Introduction:
The incidence and cost of both acute and chronic skin wounds is a significant burden. Wound healing is complex, and many pathways and mediators are poorly characterized. Here, we utilize the Collaborative Cross (CC) to characterize interaction between wound healing phenotypes and subsequently identify relevant genes involved in wound healing plus their expression patterns in normal skin.
Methods:
Recombinant inbred mice from 73 CC strains underwent two different wounding methods. Various wound healing phenotypes were quantified. Separately, we also examined the contact hypersensitivity phenotype of CC mice to clarify their innate propensity for inflammation. Multivariable interaction analysis and GWAS were conducted. Candidate genes were identified from the quantitative trait loci and characterized via single cell transcriptome sequencing.
Results:
Multivariable interaction analysis revealed correlations between mast cell number and wound closure speed, and between scar area and wound closure.

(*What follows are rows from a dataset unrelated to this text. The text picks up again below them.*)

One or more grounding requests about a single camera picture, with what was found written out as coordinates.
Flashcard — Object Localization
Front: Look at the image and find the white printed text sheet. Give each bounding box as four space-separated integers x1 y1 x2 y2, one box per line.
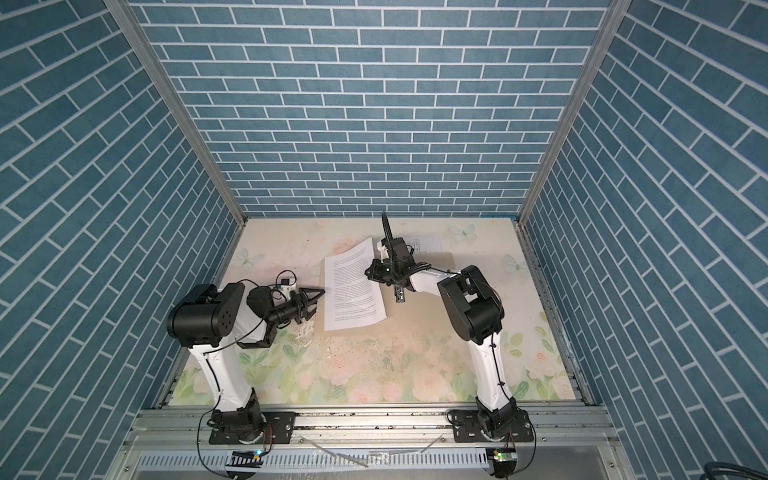
324 238 387 332

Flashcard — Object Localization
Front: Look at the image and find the aluminium right corner post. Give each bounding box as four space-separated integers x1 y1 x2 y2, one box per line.
518 0 631 226

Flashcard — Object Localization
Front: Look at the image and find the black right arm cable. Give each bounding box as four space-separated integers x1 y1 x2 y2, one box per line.
380 211 457 283

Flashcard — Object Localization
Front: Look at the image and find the aluminium left corner post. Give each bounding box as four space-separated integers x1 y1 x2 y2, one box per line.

GWAS identified biologically feasible candidate genes, and we have demonstrated the homeostatic epidermal niche for their expression.
Conclusion:
Our findings on the relationship between mast cells and wound healing speed are interesting, especially considering the correlation between wound area and scar area. Higher mast cell concentrations may relate to excessive scarring, offering an avenue for further research. The identification of epidermal populations expressing candidate genes provides a basis for further investigation into their modulation and therapeutic targeting.